A MUM who campaigned for a change in the law in the wake of her daughter’s murder has received an MBE in the New Year Honours.
Penny Clough, 53, has been recognised after working tirelessly for a change in the law relating to bail.
Her 26-year-old daughter, Jane, was killed in 2010 by her ex-partner, Jonathan Vass, after he was released on bail having been charged with rape and assault offences against her.
Mrs Clough, from Barrowford, said it was ‘amazing’ to get the MBE and that it gave a ‘lasting legacy to Jane’ and the campaign.
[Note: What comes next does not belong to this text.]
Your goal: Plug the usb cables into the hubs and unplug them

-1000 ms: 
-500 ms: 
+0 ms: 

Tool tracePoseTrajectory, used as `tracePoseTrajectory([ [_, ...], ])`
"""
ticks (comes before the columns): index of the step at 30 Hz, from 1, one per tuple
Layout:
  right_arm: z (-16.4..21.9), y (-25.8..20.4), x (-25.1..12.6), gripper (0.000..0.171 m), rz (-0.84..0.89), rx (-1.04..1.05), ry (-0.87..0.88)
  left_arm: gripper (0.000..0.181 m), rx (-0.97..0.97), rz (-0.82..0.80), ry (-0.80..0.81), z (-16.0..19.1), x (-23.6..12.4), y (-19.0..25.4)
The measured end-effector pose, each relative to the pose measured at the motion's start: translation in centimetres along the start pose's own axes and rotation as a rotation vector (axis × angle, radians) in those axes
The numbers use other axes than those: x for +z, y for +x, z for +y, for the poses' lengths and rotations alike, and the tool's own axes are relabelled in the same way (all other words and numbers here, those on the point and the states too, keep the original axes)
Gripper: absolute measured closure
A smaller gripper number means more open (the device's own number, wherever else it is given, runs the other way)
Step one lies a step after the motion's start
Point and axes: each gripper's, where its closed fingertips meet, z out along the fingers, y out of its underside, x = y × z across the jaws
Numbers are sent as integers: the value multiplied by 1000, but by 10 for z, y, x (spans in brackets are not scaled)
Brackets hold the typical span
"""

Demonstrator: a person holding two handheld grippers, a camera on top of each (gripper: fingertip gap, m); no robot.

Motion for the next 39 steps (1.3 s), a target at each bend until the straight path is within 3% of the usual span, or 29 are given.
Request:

She said that she would share the award ‘fifty-fifty’ with husband, John, who she said ‘had gone through all this together with me’.
Jane, a nurse at the Blackpool Victoria Hospital, was stabbed to death by Vass in the hospital car park in July 2010.
After he was jailed for a minimum of 30 years in October 2010, Mr and Mrs Clough set up the Justice For Jane Campaign.
Earlier this year, the Government moved to amend the law on bail to allow prosecutors to challenge judges' bail decisions in the Court of Appeal.
The amendment to the Legal Aid, Sentencing and Punishment of Offenders Bill was dubbed "Jane's Law".
Mr and Mrs Clough were also outraged that the rape allegations against former bouncer Vass were allowed to lie on file by the trial judge.
Pendle MP Andrew Stephenson was one of those who nominated Mrs Clough for the award and has been a supporter of the Justice For Jane campaign.
He said: “Penny and John have shown huge determination and courage in the face of enormous tragedy.
“They are truly inspiring in their determination to make a difference in the wake of Jane’s death.
“I was approached by some of Penny’s work colleagues who believed she deserved recognition and I agreed wholeheartedly.”
Mrs Clough, who is a staff nurse in critical care at Royal Preston Hospital, said: "My first impression was 'Wow'. I was then shocked that my husband hadn't got one. We have fought together every step of the way as Jane's parents.”
Mrs Clough said she and her husband would continue fighting on other issues such as holding judges accountable for the decisions they make and getting domestic abuse risk assessments to be read in open court so judges and magistrates can make more informed decisions regarding offenders.
She said: “Judges are so protected. They hold us accountable for the decisions we make in life but they are not accountable themselves. It should be open and transparent.
“Every police force does risk assessments on the danger to victims of domestic violence, honour crime and stalking.
“We know Jane was at the upper end of this scale but it couldn’t be heard in open court and made available to prosecutors.”
Mrs Clough said her MBE and the change in the law provided a ‘legacy’ for Jane.
She said: "Jane did not get the justice that she deserved. We knew her life was worth something and worth fighting for and she would have wanted us to carry on fighting.
“Even though John and I are well known for our campaigning work we still find it hard to get replies from police and other authorities.
“Maybe the three letters ‘MBE’ at the top of our correspondence may change that a little.”